» WHAT IS NEEDED: Your output should be the lines of the data that follow, reproduced exactly from the first through the line bearing "Highlight orange camouflage shorts.".

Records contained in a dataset
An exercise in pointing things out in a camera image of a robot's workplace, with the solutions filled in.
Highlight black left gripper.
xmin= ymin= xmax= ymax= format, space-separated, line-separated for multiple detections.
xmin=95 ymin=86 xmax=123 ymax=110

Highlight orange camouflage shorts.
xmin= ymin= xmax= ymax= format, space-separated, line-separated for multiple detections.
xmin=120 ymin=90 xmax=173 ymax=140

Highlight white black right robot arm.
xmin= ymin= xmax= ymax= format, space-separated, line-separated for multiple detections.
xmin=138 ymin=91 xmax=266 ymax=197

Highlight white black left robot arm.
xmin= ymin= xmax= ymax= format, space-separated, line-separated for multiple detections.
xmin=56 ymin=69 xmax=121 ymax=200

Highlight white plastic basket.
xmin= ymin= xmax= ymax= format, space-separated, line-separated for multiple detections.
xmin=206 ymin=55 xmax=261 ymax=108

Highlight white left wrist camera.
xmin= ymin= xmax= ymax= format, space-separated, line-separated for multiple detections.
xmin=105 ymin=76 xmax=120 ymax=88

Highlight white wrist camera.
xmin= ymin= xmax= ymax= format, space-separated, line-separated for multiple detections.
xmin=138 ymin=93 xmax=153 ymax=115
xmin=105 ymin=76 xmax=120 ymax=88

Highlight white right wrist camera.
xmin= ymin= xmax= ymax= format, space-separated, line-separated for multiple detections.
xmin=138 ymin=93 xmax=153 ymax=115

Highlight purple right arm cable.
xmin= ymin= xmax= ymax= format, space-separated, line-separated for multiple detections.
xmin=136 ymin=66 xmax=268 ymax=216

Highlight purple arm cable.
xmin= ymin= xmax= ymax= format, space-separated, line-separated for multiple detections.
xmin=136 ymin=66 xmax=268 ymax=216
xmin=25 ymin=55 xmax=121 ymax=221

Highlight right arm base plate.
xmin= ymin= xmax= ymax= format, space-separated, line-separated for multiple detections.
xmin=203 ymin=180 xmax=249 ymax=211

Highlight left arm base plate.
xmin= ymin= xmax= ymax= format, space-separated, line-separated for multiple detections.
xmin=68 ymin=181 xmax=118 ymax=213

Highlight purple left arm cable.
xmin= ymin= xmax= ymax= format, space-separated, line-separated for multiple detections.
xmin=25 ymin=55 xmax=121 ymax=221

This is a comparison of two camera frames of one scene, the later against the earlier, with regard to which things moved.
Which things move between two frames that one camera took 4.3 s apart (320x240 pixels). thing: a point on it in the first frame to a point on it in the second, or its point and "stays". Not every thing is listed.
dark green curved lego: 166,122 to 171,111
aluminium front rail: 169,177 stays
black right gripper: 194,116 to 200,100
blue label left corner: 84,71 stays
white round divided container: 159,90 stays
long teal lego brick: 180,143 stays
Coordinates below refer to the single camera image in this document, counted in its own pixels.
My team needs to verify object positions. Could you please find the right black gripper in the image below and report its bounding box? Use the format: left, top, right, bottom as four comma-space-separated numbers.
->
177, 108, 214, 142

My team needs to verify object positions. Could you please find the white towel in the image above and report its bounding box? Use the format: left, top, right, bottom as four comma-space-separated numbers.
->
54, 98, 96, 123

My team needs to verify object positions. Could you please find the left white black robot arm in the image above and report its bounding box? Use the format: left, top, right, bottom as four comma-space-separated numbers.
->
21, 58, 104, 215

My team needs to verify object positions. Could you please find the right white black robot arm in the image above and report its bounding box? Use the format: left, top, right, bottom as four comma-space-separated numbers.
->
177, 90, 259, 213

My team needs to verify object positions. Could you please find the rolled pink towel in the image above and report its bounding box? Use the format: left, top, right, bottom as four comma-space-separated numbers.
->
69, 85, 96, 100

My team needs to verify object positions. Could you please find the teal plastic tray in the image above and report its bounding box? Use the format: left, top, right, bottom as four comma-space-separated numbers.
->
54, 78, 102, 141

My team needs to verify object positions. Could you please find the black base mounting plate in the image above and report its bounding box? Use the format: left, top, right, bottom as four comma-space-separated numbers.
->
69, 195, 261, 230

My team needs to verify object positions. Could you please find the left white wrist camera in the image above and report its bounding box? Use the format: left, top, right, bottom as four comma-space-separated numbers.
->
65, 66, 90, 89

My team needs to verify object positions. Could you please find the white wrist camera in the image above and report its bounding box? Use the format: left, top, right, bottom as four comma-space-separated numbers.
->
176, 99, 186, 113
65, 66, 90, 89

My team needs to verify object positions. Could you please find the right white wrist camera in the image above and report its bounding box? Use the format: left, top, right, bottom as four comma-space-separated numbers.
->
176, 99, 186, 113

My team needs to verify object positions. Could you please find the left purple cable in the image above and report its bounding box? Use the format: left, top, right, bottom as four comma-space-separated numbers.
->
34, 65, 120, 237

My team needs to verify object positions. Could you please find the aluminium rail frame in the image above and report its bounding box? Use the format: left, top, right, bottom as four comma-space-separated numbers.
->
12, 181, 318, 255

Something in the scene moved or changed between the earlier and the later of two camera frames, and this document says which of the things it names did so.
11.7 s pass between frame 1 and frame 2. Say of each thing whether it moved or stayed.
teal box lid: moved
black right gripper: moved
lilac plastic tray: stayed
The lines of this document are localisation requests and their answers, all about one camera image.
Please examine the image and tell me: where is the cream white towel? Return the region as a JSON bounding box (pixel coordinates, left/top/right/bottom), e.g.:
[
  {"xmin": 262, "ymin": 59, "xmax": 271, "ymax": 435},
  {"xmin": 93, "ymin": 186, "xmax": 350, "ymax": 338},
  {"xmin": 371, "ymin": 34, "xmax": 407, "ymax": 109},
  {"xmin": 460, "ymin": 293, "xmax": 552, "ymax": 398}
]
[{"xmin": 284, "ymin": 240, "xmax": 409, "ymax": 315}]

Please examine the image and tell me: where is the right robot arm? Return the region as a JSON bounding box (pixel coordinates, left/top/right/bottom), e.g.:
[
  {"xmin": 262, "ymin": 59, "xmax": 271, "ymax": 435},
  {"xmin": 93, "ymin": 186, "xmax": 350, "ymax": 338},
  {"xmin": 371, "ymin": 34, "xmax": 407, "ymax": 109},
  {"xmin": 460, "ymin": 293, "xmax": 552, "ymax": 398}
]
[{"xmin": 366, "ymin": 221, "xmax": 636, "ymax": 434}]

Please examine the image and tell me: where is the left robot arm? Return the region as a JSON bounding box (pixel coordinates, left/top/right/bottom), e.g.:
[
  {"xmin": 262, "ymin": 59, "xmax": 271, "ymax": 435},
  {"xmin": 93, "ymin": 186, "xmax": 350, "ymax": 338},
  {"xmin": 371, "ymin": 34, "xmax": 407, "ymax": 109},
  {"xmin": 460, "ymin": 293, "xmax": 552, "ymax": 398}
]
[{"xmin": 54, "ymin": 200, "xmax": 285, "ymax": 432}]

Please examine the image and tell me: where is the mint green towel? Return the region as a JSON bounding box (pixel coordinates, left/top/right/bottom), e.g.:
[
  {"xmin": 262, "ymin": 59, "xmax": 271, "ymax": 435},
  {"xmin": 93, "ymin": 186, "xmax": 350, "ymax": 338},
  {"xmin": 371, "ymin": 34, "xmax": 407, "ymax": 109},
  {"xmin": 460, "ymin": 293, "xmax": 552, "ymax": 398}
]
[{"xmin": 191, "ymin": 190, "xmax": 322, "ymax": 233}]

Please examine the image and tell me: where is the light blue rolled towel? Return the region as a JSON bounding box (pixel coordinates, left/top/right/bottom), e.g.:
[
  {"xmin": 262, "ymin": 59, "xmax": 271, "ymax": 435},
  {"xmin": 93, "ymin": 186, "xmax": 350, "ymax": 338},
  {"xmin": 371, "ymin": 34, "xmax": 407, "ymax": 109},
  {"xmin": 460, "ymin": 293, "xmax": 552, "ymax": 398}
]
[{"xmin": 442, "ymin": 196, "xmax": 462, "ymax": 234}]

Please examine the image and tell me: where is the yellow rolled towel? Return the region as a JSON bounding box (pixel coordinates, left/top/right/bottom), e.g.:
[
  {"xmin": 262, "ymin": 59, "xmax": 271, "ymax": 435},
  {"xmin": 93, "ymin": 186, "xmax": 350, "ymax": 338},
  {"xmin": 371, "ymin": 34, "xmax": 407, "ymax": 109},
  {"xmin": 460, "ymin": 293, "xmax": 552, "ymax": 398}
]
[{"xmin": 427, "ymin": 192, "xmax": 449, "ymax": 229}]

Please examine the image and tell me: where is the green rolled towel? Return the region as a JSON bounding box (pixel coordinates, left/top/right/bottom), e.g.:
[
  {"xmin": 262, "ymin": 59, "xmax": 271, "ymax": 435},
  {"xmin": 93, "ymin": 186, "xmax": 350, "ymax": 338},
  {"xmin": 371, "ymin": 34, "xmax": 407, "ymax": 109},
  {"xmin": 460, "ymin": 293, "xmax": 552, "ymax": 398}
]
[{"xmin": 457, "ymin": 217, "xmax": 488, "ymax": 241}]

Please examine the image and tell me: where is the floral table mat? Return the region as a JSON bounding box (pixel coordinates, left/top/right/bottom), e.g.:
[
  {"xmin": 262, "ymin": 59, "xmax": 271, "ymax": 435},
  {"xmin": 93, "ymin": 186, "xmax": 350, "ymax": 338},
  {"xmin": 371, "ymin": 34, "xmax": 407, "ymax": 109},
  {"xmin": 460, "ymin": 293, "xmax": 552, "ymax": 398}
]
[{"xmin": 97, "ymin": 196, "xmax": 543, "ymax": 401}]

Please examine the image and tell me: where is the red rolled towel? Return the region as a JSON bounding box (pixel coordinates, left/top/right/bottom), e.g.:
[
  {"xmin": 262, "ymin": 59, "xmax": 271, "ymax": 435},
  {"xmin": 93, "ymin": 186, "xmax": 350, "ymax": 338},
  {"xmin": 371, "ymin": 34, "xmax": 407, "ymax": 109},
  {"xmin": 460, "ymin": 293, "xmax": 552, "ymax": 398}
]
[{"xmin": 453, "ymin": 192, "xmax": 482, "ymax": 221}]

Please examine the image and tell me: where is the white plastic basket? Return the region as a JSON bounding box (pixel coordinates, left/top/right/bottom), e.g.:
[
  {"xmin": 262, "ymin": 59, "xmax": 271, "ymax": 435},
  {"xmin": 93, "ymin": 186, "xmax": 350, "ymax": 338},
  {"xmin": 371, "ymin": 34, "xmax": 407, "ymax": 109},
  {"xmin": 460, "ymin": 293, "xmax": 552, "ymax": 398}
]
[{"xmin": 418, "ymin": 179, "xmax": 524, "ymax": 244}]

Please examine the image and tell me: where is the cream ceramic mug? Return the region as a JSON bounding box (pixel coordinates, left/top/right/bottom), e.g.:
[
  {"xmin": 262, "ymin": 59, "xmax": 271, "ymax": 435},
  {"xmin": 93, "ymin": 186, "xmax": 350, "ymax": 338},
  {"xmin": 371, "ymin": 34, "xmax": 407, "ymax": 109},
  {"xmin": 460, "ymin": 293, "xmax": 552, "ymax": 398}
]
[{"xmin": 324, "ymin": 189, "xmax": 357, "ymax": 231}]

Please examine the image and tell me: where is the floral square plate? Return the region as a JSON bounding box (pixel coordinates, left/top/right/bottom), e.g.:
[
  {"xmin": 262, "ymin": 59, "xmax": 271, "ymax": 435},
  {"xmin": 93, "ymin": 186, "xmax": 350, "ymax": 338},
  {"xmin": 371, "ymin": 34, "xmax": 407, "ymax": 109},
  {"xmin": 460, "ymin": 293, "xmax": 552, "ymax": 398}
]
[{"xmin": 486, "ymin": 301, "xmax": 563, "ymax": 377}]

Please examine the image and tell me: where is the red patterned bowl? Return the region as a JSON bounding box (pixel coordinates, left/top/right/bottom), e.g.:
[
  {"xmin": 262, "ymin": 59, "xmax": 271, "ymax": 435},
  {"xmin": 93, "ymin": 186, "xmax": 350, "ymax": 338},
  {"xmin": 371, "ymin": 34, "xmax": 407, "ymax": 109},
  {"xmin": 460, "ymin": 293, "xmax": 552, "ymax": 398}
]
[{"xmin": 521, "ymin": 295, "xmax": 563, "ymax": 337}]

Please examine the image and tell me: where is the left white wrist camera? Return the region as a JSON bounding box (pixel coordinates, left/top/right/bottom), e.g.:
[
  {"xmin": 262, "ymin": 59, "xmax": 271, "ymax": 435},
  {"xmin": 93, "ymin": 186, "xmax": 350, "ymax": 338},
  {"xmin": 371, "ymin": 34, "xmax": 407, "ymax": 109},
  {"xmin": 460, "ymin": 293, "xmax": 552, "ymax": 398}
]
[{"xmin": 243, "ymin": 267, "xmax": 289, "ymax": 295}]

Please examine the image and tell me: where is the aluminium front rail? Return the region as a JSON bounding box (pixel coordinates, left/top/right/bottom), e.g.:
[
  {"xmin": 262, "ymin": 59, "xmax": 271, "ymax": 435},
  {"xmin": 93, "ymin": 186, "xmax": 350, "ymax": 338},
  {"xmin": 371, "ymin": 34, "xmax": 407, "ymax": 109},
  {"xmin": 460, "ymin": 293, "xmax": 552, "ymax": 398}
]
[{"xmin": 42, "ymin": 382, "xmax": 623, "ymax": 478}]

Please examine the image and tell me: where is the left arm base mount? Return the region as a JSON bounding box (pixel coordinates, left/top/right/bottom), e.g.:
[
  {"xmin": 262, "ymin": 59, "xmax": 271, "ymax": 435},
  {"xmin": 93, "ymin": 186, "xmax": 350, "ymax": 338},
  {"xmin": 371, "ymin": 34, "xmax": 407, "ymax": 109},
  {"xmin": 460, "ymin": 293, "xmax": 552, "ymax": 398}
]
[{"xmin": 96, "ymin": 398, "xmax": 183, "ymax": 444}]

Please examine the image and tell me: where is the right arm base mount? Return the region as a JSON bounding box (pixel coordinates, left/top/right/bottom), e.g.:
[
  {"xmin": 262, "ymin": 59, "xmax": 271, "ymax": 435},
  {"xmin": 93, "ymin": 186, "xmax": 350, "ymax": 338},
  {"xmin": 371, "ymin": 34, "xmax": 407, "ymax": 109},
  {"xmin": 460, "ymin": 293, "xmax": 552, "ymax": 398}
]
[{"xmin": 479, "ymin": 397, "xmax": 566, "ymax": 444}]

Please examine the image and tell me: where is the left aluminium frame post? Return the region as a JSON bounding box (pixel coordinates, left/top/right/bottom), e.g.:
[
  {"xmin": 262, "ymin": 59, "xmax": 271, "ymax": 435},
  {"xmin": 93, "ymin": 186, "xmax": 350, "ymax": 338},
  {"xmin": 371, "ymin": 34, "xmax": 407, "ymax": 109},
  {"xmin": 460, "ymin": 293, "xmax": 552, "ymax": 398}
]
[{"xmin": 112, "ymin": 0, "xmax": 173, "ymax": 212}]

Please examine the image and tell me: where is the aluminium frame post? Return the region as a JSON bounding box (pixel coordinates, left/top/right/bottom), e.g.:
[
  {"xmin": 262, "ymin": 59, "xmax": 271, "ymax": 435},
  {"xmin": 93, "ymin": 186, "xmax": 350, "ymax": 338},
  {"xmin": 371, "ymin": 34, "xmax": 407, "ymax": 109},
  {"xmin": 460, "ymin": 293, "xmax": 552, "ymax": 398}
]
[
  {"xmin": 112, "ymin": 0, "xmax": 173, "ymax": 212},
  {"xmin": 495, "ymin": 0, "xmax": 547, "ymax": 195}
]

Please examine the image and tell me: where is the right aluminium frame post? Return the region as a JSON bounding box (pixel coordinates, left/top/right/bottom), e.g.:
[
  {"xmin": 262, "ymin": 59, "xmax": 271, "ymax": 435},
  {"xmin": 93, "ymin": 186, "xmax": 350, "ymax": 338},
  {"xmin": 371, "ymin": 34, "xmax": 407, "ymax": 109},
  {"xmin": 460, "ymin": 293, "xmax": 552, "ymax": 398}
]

» SOLUTION:
An exercise in pointing things out in a camera image of a robot's workplace, with the solutions filled in.
Highlight black left gripper.
xmin= ymin= xmax= ymax= format, space-separated, line-separated for multiple detections.
xmin=95 ymin=86 xmax=123 ymax=110

Highlight orange camouflage shorts.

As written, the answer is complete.